Dataset section Start Marker

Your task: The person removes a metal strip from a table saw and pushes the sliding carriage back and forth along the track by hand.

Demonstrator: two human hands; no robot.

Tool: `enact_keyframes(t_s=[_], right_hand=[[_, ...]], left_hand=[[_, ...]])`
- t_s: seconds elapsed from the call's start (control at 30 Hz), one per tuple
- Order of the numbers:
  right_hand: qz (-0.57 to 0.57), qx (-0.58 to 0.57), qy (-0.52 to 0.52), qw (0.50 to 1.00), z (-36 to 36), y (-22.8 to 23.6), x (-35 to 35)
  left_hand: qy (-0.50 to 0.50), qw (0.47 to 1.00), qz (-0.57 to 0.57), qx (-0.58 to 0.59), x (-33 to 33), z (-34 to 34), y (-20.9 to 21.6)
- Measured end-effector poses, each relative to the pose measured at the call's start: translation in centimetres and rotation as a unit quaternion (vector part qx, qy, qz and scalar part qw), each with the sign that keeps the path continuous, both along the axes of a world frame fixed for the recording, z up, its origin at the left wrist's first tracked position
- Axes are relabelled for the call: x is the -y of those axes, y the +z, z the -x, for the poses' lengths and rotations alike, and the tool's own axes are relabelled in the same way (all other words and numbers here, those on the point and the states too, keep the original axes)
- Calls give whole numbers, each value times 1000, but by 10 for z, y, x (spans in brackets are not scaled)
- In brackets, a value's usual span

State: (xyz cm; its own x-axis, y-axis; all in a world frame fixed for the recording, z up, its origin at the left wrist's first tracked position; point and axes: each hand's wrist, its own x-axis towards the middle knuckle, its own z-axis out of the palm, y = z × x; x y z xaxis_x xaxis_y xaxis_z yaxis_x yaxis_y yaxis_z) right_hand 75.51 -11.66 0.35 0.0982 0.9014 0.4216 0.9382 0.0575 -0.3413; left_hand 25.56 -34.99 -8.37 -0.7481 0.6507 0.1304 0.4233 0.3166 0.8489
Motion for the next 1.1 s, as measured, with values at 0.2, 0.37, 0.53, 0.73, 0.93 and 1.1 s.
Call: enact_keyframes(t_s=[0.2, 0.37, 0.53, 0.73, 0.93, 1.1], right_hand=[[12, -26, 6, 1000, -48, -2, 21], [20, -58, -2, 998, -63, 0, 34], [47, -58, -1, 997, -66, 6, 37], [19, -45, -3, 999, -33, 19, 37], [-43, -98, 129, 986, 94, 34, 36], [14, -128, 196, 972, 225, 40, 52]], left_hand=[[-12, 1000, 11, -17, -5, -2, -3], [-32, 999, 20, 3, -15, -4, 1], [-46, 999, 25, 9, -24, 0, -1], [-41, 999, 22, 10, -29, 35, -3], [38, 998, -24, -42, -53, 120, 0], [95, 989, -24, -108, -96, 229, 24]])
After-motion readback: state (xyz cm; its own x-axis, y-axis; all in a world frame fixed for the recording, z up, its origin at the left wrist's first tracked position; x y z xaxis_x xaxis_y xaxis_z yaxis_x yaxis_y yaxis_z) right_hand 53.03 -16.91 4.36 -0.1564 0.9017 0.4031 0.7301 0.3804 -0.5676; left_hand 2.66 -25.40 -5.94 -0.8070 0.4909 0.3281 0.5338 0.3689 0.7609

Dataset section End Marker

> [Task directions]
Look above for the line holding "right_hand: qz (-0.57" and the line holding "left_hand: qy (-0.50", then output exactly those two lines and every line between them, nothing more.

> [Exercise response]
  right_hand: qz (-0.57 to 0.57), qx (-0.58 to 0.57), qy (-0.52 to 0.52), qw (0.50 to 1.00), z (-36 to 36), y (-22.8 to 23.6), x (-35 to 35)
  left_hand: qy (-0.50 to 0.50), qw (0.47 to 1.00), qz (-0.57 to 0.57), qx (-0.58 to 0.59), x (-33 to 33), z (-34 to 34), y (-20.9 to 21.6)

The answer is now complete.